Failure: Dealing with failure is a key leadership skill.
Losing better than winning?
A leader needs to develop a good sense of recognizing failure and turning it into a learning experience. Failure does not have to be a big deal, but most people’s natural tendencies are the opposite of what needs to happen in order to turn a failure into a learning experience and not a confidence breaker. Too often those in leadership make failure too personal and try to cover up those failings. The road to success is paved with stones of failure. The two truly go hand in hand.
In racquetball I often state that winning is great but it does very little to improving my game. Losing on the other hand exposes many opportunities for improvement. The overwhelming feedback that winning provides is that I am better than the other person. My evaluation usually stops there.

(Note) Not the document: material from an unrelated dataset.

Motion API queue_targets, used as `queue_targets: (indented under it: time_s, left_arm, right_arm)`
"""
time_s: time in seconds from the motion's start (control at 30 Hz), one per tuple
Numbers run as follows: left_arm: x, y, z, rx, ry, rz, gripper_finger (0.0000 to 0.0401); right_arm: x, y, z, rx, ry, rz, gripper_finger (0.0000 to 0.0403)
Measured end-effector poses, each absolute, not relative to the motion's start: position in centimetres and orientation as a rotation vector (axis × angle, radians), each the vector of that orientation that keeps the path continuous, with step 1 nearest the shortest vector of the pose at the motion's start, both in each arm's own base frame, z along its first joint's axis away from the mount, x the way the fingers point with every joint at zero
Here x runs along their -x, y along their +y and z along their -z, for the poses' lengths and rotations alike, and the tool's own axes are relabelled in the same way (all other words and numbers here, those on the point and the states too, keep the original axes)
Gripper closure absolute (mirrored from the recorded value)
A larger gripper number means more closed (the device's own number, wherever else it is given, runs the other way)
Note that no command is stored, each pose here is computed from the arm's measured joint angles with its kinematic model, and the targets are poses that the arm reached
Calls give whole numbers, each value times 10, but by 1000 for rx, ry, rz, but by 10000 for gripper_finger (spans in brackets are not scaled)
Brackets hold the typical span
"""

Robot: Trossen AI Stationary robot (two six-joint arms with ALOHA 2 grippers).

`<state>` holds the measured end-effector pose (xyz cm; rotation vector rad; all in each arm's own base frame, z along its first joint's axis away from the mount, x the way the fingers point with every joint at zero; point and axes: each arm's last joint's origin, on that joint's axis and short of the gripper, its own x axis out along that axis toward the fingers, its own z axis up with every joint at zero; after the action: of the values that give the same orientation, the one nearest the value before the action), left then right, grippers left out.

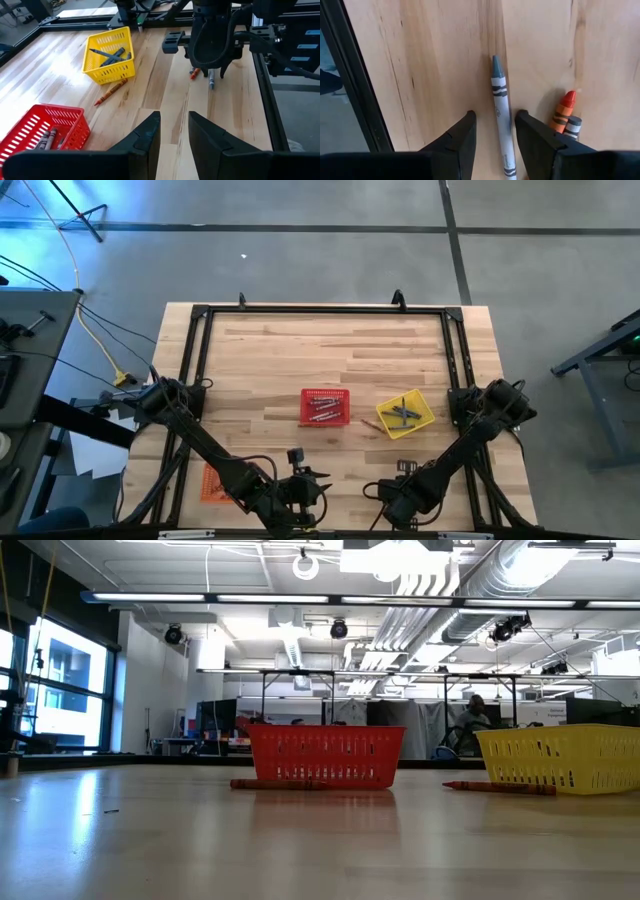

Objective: Sort crayons
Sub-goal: Put the gray crayon into the red bin

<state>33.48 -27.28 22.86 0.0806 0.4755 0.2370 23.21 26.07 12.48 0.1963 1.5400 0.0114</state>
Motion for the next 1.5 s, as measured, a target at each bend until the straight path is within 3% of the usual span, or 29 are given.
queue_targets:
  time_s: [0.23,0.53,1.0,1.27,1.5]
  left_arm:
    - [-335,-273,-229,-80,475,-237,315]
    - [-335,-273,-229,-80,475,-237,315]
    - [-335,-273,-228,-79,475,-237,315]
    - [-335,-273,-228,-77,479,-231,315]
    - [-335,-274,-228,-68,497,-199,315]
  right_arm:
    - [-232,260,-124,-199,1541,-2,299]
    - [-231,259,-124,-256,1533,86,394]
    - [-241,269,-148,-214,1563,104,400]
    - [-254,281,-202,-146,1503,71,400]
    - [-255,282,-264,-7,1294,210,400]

Losing causes me to examine so much more. What did I do well? What did I do horrible? Where can I improve for next time? Did I observe weaknesses in their game that I can better exploit next game? Losing creates a new passion inside me to succeed next game.
Don’t be afraid to fail
The fear of failure is ingrained in us at an early age. We become afraid of the potential negative instead of the reward of the potential gain. On a walk yesterday with my 4 year old I observed this practice. He was walking along a ledge that was beside the sidewalk. There was a step up in the ledge, about 4 inches. The ledge was now about 4 feet from the sidewalk (on the other side was rocks and they were about two feet down. My son froze. All he could see was the four feet he would fall. When I asked him about this, he said he was afraid of falling. When I asked him why he wasn’t afraid of falling before the step up, he replied ” I just wasn’t thinking about falling then.”
How frequently does this play a role in your life? After a little change or variation in your plan, do you only see the possible negative outcome? How does this affect your results? This is why it is critical that you understand that only through failure, will you find success. The faster you experience failure, the faster you will discover the lessons for success.
Failure is a lesson
Leadership expert Robin Sharma shares that “the more you go to your limits, the more your limits will expand…The fears you don’t face become your walls.” In his book The Leader Who Had No Title one of the main characters, a ski instructor, points out that “tough runs build better skiers.”
Why does understanding this principle help to overcome the fear of failure? Basically, there is a shift in perception on the value of failure. Stop associating failure with no value or negative value. Create the paradigm shift that failure is a benefit, that it is the accelerant so that you can succeed faster. By changing this value, the fear of failure is reduced. The power is placed on the correct purpose.